见此齐染不由蹙眉关心地问道:“韦管家,你还好吧?能不能站起来?我扶您进去休息?”
“不用管我了小姐”韦管家忙摆手,俨然不欲拖累他家大小姐的样子,“我自己进去就可以了,你们小心。”
说着,韦管家叹息一声,这下真正确定齐染不可能走回头路了,只好一步一步远离主战场,让出空间给齐染他们。
刘胜凭借齐染和韦管家的三言两语就推断出大致经过,见状更对咄咄逼人的丁家险恶心计愈发痛恨。
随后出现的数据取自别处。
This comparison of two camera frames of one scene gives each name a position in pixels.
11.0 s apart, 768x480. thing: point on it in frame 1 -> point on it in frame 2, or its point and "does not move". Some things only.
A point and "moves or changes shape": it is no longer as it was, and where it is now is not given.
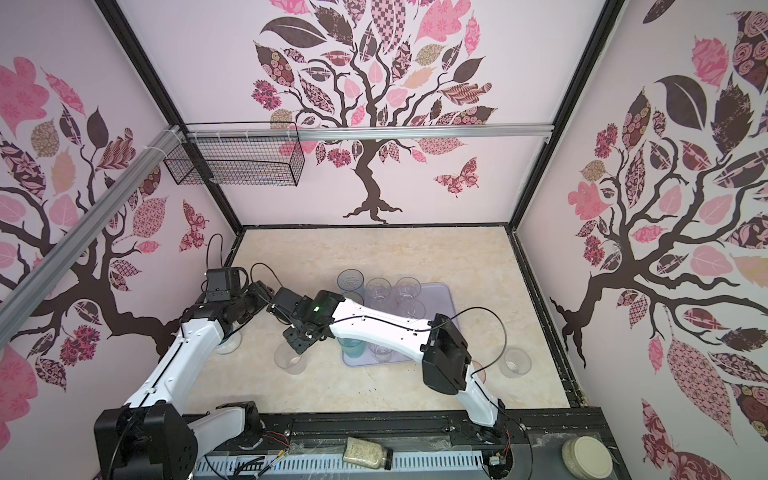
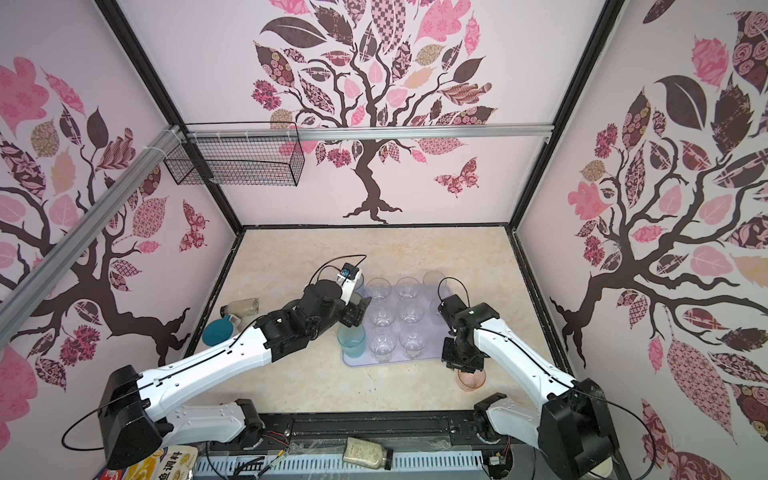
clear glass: (408, 287) does not move
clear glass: (229, 345) moves or changes shape
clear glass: (382, 353) does not move
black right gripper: (291, 336) -> (448, 358)
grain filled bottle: (367, 454) does not move
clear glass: (378, 290) does not move
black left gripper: (263, 294) -> (356, 312)
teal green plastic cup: (354, 348) does not move
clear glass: (411, 307) does not move
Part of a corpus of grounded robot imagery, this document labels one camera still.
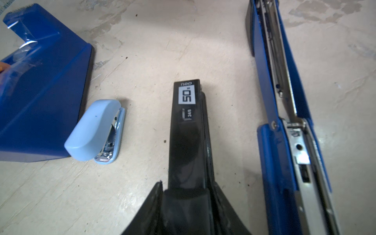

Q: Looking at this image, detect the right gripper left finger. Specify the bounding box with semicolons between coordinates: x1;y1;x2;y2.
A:
122;181;163;235

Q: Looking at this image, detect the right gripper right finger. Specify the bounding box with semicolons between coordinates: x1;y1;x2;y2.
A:
211;182;251;235

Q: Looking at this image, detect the blue tape dispenser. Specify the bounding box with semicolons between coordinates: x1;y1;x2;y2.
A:
1;4;95;163

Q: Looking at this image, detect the blue and black stapler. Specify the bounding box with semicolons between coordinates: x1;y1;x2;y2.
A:
246;1;341;235

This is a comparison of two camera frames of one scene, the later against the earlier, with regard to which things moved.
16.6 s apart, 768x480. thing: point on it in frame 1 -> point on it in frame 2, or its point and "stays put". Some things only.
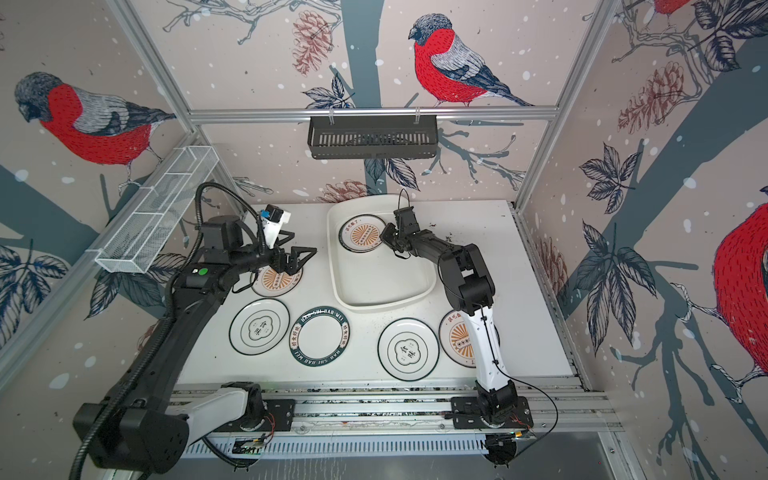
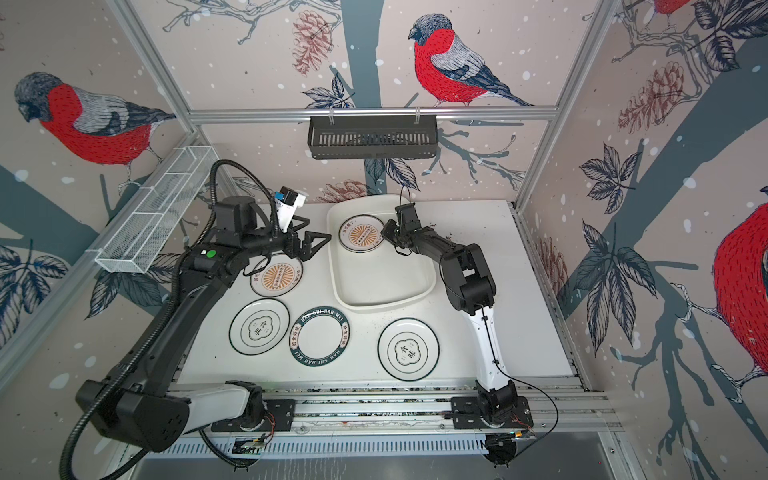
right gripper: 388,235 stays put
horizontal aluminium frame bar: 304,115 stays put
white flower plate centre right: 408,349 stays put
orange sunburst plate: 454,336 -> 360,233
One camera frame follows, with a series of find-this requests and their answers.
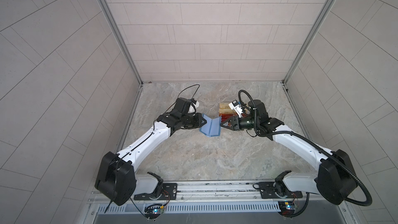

刘胜的表情没有丝毫遮掩,旁人一看便知,使得他的心思也很好懂。
这要是换做之前没和秦浩碰上的时候,他作为残胜对这般情况是想都不敢想。
一时降低防备失察,令刘胜没能挂上原来残胜的面具,丁正祥眼神闪烁地紧盯刘胜的面容,逐渐就把他与自己印象中的那个人重合了。
“残胜?竟然是你啊,我说怎么当年比小强还能苟延残喘的家伙怎么突然销声匿迹,赌场上再也不见你的身影。原来,你投靠了秦浩!”
熟识的口吻,似曾听闻,但带给刘胜的恶意仍然记忆深刻,令他光听着这个人揶揄不屑的声音就联想到当年的场景。
那是在一艘从维多利亚港驶往公海的赌轮上,那时候残胜之名还没到后来那么令人惊悚。